WHAT YOU NEED TO DO: Scan the entries below and return each line that contains "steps".

DATA LISTING:
===

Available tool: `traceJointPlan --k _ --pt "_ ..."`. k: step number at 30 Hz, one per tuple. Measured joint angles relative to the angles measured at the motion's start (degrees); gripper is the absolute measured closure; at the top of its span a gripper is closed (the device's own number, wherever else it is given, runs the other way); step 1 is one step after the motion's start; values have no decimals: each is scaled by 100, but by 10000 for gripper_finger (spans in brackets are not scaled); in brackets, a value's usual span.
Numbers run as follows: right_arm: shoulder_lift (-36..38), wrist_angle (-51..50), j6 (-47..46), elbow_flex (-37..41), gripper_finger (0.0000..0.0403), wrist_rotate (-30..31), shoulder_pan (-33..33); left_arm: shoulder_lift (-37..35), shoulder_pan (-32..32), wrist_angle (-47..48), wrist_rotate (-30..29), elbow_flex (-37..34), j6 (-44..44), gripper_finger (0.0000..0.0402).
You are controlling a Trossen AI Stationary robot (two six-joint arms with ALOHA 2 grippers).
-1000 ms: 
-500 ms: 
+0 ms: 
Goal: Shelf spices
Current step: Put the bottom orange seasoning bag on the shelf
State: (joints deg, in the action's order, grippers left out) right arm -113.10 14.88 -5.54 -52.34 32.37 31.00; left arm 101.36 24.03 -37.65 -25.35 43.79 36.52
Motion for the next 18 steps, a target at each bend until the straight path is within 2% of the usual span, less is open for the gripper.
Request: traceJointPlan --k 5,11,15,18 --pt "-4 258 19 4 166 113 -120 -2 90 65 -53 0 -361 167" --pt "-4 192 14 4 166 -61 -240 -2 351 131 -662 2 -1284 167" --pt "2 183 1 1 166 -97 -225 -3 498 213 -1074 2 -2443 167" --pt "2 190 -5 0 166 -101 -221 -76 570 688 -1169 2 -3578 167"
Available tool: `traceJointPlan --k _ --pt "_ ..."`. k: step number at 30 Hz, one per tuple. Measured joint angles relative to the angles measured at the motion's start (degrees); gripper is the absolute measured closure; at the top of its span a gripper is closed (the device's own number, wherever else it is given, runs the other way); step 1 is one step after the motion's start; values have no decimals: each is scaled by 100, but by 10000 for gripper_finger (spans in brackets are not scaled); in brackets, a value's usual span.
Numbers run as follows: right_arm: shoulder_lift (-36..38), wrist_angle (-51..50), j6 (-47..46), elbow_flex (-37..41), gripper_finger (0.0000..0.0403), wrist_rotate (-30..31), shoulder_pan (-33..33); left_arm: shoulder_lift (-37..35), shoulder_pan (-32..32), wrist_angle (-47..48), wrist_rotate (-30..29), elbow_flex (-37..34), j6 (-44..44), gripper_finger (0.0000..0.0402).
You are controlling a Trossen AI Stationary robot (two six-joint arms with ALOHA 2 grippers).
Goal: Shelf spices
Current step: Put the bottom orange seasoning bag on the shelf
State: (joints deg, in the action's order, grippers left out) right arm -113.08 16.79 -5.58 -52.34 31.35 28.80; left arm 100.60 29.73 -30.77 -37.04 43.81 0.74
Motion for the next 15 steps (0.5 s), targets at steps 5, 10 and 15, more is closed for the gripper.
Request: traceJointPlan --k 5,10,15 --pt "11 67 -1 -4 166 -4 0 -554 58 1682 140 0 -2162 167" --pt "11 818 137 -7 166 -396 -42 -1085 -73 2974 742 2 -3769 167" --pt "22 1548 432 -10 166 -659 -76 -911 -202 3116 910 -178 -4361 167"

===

YOUR SOLUTION:
Motion for the next 18 steps, a target at each bend until the straight path is within 2% of the usual span, less is open for the gripper.
Motion for the next 15 steps (0.5 s), targets at steps 5, 10 and 15, more is closed for the gripper.

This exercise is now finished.